Introduction: Venous access is a crucial element in chemotherapy delivery. It remains unclear whether cancer patients prefer a port to a peripherally inserted central catheter (PICC). Our study aimed to assess cancer patients’ satisfaction with their venous access device and to compare the quality of life (QoL) of subjects with a PICC to those with a port. Methods: In this prospective cohort study, EORTC QLQ-C30, and a locally developed quality of life survey (QLAVD), designed to assess satisfaction with venous access devices, were administered to breast or colorectal cancer patients over a one-year period following the device insertion. Mixed effects models were used to assess changes on mean scores at different time points. Results: A total of 101 patients were recruited over a three-year period, (PICC group, n = 50; port group, n = 51).
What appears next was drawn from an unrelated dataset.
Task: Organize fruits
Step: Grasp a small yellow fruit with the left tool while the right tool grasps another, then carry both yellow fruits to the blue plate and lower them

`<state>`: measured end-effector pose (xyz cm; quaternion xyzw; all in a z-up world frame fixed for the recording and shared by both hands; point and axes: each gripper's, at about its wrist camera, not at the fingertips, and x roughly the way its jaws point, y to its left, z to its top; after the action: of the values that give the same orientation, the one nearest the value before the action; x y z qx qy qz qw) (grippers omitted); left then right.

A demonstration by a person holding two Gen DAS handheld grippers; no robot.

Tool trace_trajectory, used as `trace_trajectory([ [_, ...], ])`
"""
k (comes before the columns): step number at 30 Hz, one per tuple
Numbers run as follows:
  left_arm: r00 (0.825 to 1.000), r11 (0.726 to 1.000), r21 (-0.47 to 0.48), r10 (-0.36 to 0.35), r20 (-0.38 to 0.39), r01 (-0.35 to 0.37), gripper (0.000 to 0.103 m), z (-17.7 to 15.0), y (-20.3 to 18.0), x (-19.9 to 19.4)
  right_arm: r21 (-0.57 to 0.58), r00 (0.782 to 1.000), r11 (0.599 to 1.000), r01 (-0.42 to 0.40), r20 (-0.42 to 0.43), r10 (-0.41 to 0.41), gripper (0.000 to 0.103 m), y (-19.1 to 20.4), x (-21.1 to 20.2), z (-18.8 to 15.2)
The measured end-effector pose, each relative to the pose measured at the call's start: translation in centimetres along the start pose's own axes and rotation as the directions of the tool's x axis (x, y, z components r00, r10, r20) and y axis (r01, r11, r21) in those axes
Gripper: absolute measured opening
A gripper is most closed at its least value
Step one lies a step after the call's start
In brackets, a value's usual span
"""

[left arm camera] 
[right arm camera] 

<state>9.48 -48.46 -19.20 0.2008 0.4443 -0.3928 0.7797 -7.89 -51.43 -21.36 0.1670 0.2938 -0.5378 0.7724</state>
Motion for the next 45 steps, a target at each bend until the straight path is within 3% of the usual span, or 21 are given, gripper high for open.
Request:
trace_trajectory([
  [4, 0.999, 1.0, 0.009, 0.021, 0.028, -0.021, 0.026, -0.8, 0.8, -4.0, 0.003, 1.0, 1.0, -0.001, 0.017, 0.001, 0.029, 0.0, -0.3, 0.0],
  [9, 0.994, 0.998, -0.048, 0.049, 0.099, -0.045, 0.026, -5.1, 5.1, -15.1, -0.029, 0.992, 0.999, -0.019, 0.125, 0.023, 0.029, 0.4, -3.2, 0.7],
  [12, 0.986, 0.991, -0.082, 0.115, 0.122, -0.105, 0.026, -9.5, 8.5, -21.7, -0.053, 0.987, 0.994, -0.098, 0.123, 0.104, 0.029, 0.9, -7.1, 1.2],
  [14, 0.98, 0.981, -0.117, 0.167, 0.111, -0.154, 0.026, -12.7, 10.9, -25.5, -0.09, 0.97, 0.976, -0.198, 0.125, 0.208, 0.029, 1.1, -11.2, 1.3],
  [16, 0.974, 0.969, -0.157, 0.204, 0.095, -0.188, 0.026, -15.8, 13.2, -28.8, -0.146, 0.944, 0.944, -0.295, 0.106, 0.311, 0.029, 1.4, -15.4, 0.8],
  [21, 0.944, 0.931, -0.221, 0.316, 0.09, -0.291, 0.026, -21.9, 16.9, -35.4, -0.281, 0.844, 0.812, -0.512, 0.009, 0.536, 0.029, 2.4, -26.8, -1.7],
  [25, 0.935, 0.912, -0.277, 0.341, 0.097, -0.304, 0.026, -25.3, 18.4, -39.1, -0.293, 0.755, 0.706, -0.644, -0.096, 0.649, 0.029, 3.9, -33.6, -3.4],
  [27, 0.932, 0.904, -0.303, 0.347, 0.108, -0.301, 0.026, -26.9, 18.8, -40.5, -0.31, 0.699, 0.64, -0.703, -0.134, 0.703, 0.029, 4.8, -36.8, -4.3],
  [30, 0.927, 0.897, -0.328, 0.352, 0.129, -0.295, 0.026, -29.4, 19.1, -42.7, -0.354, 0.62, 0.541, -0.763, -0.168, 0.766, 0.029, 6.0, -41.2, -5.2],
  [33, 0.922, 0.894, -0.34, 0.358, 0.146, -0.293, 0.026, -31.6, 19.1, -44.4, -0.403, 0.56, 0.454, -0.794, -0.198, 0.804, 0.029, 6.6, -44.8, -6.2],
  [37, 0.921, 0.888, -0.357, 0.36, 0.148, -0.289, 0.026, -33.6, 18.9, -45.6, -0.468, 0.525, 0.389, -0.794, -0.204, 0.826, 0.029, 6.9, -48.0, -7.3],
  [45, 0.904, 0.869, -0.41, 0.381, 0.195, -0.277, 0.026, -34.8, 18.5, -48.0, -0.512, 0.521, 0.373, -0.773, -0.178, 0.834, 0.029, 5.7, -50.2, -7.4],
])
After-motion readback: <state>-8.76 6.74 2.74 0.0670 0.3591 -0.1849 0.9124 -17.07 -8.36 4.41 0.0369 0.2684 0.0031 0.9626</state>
Survey response rates for months one and three were 72% and 48%, respectively. Overall, no significant differences were noted between the two groups in relation to EORTC QOL. At three months, the mean pain scores were 3.5 ± 2.3 for the port and 1.3 ± 0.75 for PICC (<0.001). The mean score for a negative effect of the venous access device on psychosocial well-being was 6.0 ± 4.1 for PICC and 3.0 ± 2.7 for the port (p = 0.005). Complications related to PICCs occurred in 38% patients versus 41% with a port (p > 0.24). Conclusions: Although subjects with a port experienced more pain during the device insertion or access for chemotherapy, it had a smaller negative impact on psychosocial scores than the PICC. No significant differences in complications rates were observed between the two devices.


Author(s):  
Miguel García-Boyano ◽  
José Manuel Caballero-Caballero ◽  
Marta García Fernández de Villalta ◽  
Mar Gutiérrez Alvariño ◽  
María Jesús Blanco Bañares ◽  
...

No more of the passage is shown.